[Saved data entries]
'''

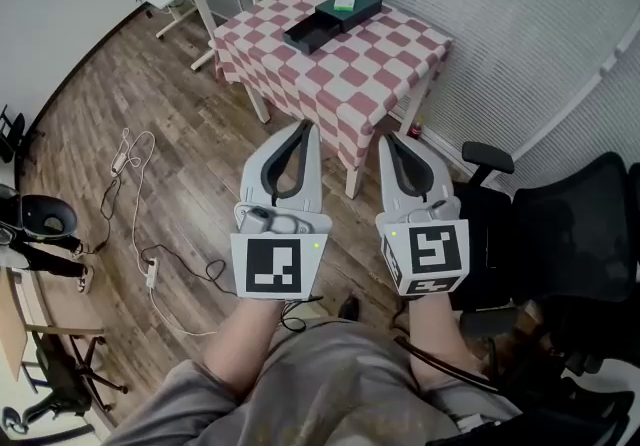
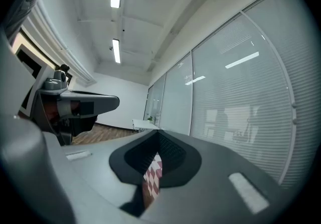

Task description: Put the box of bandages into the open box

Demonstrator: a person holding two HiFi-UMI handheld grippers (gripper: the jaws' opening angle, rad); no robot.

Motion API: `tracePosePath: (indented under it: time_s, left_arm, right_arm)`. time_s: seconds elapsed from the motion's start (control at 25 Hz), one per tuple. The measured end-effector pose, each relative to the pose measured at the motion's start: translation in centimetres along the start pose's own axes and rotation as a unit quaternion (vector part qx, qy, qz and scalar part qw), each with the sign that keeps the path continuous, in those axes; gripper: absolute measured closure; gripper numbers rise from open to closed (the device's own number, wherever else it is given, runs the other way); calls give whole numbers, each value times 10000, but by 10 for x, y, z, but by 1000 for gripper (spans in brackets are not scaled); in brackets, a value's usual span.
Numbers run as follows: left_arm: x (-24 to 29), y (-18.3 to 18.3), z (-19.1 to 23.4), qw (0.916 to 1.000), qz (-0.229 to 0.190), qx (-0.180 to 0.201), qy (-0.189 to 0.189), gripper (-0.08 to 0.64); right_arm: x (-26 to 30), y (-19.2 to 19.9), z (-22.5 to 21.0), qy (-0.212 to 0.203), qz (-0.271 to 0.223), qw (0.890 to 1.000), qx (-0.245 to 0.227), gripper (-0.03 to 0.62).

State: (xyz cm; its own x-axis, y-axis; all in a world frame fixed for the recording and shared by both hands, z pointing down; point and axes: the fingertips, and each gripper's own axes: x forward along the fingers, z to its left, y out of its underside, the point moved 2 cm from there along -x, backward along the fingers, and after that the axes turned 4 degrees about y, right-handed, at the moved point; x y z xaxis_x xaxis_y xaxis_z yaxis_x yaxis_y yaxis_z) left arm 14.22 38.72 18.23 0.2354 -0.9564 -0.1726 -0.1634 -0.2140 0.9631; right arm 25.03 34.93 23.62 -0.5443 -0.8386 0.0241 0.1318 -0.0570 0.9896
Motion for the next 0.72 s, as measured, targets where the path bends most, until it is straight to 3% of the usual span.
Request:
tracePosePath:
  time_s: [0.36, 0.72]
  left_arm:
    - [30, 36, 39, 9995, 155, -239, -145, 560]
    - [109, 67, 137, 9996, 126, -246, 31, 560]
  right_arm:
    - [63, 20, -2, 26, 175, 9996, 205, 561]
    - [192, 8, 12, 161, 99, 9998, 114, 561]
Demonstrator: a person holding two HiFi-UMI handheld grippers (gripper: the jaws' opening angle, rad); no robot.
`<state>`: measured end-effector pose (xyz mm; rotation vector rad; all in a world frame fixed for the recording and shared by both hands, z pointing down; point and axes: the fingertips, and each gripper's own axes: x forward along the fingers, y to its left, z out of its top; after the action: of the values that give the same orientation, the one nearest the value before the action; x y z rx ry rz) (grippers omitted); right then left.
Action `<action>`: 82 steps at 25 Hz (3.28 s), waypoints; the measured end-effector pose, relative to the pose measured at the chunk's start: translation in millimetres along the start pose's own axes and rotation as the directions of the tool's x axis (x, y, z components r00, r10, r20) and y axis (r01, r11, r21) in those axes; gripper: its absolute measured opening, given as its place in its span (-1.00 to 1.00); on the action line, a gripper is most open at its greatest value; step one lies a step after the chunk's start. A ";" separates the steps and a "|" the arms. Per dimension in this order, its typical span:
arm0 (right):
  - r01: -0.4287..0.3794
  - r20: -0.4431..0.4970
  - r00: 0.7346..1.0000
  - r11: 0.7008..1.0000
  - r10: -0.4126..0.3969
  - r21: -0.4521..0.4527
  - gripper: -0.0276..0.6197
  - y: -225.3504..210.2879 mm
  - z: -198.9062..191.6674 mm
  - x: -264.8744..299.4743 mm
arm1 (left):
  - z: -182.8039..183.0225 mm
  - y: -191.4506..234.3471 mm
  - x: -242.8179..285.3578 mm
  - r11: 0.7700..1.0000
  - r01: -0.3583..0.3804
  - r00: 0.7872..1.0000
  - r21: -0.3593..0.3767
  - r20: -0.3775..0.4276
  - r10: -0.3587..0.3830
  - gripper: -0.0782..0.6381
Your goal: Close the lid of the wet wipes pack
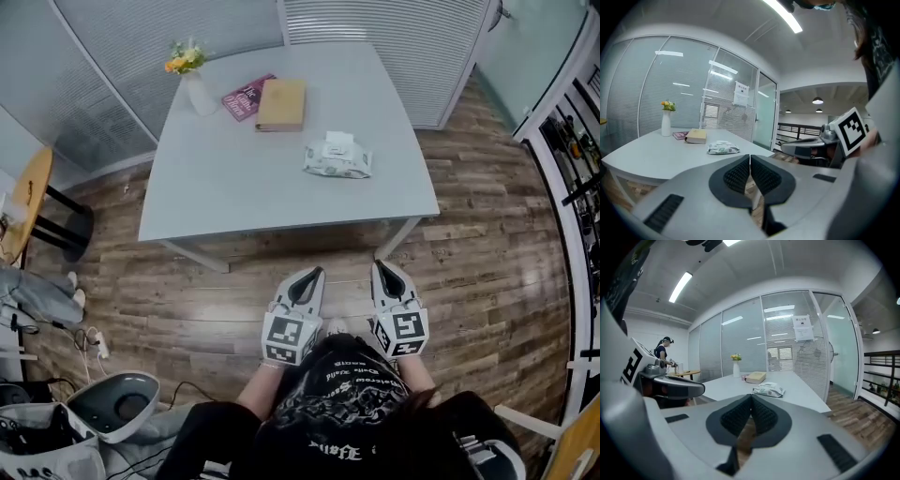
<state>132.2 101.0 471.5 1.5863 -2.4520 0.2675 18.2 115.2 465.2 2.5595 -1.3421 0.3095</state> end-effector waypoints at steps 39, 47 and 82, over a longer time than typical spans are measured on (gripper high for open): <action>0.095 -0.064 0.994 0.993 -0.091 0.069 -0.92 -98.5 26.8 155.9 | 64.1 110.7 189.4 0.996 0.081 0.996 0.022 0.024 -0.082 -0.75; 0.150 -0.073 0.987 0.986 -0.145 0.071 -0.92 -104.1 42.7 206.9 | 71.8 151.7 223.9 0.989 0.143 0.990 0.042 -0.002 -0.143 -0.75; -0.424 -0.571 0.704 0.895 0.422 0.139 -0.60 -152.5 46.8 429.7 | 52.4 218.0 312.7 0.991 0.129 0.961 0.028 -0.248 -0.119 -0.75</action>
<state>96.3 -349.4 548.9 0.7258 -2.2427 0.7119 16.3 -264.0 530.5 2.5250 -1.0923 0.6158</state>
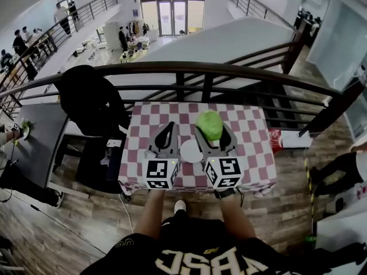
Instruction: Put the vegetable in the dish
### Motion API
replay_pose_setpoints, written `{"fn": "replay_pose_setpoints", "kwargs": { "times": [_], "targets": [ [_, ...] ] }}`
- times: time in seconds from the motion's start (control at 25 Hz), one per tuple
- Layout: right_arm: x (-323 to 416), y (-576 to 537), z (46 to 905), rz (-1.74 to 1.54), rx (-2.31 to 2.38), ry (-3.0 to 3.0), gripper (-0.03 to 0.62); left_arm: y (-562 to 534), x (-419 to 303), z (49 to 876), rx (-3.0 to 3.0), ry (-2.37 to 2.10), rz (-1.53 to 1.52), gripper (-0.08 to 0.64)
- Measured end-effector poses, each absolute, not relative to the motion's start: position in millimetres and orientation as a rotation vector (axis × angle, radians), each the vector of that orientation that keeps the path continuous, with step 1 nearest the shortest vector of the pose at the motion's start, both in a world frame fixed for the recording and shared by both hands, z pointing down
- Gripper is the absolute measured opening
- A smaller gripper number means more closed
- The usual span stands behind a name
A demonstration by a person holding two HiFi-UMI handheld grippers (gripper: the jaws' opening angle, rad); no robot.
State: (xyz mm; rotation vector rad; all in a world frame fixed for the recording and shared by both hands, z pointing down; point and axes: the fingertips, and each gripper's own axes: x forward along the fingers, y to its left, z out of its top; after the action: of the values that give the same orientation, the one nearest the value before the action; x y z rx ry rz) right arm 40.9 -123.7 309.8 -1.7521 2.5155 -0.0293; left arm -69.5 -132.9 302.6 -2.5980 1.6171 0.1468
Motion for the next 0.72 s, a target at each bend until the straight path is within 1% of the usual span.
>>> {"fn": "replay_pose_setpoints", "kwargs": {
  "times": [0.16,0.32,0.72],
  "targets": [
    [35,-166,337,-0.132,-1.812,2.505,0.331,-177,-86,325,-2.667,1.629,0.140,0.018],
    [46,-190,376,-0.293,-1.844,2.503,0.330,-199,-81,360,-2.738,1.613,0.069,0.017],
    [85,-207,540,-0.816,-1.905,2.572,0.330,-231,-52,468,-2.890,1.707,-0.108,0.018]
  ]
}}
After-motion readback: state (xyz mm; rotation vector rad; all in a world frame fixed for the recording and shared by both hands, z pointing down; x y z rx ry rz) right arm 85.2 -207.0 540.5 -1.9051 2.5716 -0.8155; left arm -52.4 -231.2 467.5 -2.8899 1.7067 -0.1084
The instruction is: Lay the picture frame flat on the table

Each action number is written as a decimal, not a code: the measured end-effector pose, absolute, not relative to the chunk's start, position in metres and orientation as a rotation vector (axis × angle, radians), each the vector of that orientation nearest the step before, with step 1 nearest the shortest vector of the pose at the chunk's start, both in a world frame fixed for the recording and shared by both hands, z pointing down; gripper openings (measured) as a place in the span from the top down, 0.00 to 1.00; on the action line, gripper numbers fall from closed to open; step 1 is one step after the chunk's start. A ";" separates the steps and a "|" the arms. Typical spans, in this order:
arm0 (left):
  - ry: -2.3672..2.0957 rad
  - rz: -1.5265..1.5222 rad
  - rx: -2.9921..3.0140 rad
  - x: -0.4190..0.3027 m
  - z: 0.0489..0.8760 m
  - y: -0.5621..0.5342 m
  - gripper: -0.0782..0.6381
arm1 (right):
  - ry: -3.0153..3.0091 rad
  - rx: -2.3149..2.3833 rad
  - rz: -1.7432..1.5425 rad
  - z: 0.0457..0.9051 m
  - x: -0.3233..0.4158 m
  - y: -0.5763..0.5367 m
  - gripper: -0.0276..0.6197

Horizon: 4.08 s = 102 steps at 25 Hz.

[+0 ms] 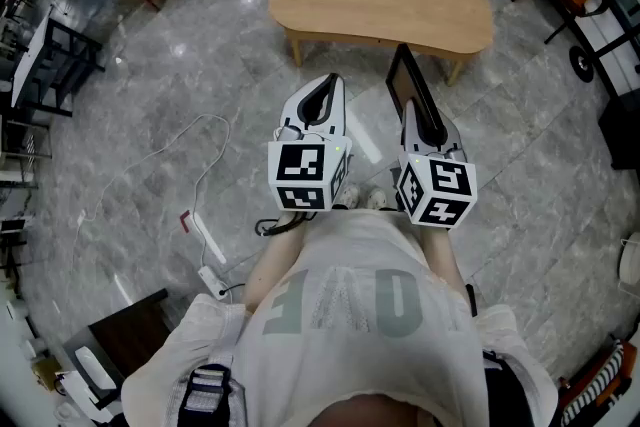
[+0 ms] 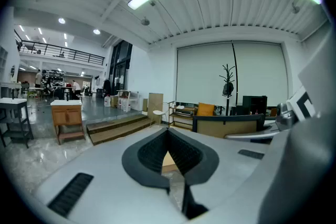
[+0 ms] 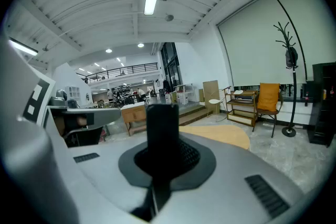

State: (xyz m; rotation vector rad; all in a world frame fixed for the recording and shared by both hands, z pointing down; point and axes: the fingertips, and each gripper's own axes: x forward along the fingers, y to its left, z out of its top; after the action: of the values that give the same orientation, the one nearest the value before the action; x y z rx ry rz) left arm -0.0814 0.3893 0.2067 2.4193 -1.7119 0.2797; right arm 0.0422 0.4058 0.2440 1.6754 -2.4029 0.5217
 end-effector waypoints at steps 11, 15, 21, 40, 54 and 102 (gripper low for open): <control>-1.754 0.275 2.402 -0.089 0.208 0.387 0.88 | -2.414 1.685 0.468 0.244 0.046 0.402 0.93; -1.765 0.266 2.391 -0.084 0.207 0.384 0.88 | -2.410 1.712 0.450 0.242 0.059 0.398 0.93; -1.796 0.254 2.377 -0.078 0.207 0.382 0.88 | -2.411 1.751 0.390 0.239 0.080 0.394 0.93; -1.824 0.130 2.419 -0.074 0.208 0.313 0.88 | -2.403 1.773 0.247 0.243 0.106 0.346 0.93; -1.734 0.084 2.532 -0.069 0.197 0.184 0.88 | -2.318 1.849 0.238 0.245 0.102 0.230 0.93; -1.637 0.184 2.509 -0.062 0.204 -0.126 0.88 | -2.432 1.921 0.384 0.211 0.095 -0.085 0.93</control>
State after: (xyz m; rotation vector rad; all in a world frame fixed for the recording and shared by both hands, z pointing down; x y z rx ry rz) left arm -0.0617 -0.1262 0.2043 2.5092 -1.6369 0.1844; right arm 0.0954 -0.0850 0.2113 1.9209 -2.4317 0.3843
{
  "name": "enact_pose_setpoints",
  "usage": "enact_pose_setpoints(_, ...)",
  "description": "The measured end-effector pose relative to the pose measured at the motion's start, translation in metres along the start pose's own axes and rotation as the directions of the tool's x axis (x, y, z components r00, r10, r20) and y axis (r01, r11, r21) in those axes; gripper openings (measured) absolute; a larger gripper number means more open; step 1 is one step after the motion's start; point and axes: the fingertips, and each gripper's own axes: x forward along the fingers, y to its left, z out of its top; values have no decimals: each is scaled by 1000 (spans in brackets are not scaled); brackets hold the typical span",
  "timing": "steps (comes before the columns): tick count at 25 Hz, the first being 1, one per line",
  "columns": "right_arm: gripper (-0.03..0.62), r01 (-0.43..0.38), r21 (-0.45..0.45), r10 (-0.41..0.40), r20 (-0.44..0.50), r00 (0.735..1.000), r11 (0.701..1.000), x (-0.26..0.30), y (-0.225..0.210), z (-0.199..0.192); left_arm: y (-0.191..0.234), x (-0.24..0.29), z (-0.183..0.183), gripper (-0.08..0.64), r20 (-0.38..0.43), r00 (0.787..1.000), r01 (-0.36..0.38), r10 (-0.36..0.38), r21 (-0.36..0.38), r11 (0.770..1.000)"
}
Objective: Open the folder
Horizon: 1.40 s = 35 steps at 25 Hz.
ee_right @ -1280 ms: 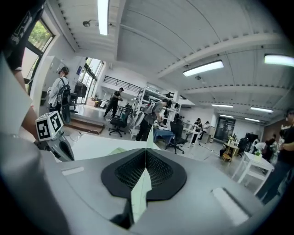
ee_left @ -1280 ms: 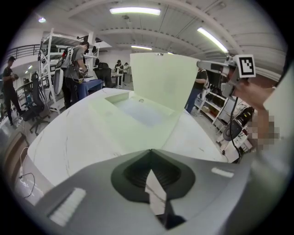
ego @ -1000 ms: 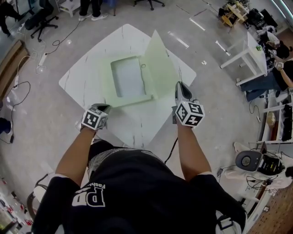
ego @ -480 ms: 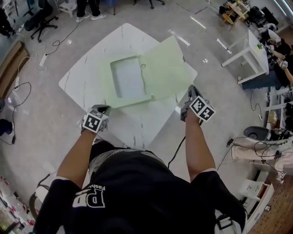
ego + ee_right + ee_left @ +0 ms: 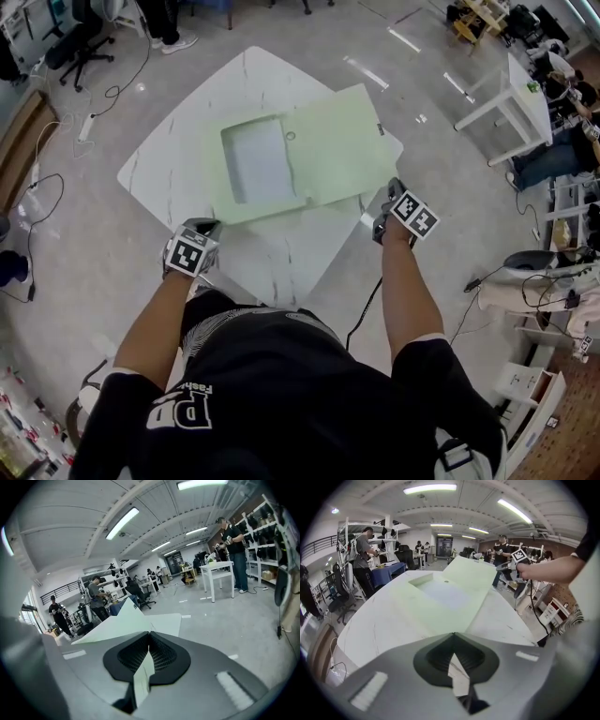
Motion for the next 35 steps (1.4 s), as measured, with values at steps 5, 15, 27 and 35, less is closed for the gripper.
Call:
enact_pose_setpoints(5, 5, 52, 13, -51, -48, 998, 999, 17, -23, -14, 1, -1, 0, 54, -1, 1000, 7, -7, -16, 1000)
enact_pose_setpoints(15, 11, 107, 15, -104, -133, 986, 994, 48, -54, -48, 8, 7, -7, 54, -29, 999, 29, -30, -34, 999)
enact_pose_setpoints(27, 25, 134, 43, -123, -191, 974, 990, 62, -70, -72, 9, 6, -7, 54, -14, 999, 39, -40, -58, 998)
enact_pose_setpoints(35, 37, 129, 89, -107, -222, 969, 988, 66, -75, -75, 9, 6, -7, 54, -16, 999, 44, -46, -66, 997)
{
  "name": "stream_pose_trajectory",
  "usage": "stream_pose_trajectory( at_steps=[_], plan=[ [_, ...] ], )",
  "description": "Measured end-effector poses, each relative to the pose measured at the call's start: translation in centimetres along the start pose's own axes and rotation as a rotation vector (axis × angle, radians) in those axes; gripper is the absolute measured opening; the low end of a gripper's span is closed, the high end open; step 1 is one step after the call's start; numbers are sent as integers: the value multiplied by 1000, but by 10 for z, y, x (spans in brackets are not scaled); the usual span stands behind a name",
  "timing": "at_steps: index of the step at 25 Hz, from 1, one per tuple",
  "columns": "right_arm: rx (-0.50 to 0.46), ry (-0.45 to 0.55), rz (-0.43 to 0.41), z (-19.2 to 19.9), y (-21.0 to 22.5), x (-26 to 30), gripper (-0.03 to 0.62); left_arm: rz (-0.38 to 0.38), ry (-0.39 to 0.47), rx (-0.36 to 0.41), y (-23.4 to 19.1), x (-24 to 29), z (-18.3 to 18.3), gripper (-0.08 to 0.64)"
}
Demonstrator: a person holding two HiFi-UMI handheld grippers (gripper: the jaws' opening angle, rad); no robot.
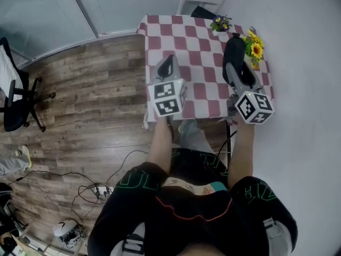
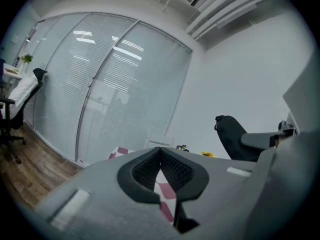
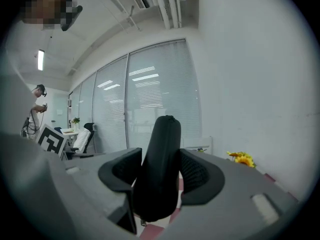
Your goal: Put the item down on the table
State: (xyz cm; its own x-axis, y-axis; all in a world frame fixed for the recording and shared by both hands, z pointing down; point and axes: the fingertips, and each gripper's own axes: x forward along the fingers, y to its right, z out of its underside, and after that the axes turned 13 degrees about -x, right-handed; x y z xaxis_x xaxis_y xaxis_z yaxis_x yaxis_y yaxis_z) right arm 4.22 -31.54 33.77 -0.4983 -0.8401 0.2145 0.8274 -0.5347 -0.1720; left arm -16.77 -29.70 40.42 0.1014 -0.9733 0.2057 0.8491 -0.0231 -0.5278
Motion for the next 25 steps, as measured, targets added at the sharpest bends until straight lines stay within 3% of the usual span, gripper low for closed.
stream_pose_trajectory(
  at_steps=[5, 15, 25],
  plan=[
    [3, 15, -57, -3, 13, 38, 238, -19, 88, 25, 3, 24, -23, 9],
    [66, -111, -204, 59, 24, 110, 238, -134, -51, -10, -17, 81, 36, 9],
    [134, -207, -288, 122, 32, 153, 238, -218, -151, -18, -29, 112, 84, 9]
  ],
)
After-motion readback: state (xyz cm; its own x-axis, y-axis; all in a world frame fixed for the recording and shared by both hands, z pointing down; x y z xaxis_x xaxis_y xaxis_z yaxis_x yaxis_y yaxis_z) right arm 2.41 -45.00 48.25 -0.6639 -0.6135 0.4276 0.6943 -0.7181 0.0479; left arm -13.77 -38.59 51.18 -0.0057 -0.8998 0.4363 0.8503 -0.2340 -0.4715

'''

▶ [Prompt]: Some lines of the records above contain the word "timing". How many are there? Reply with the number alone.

▶ [Task response]: 2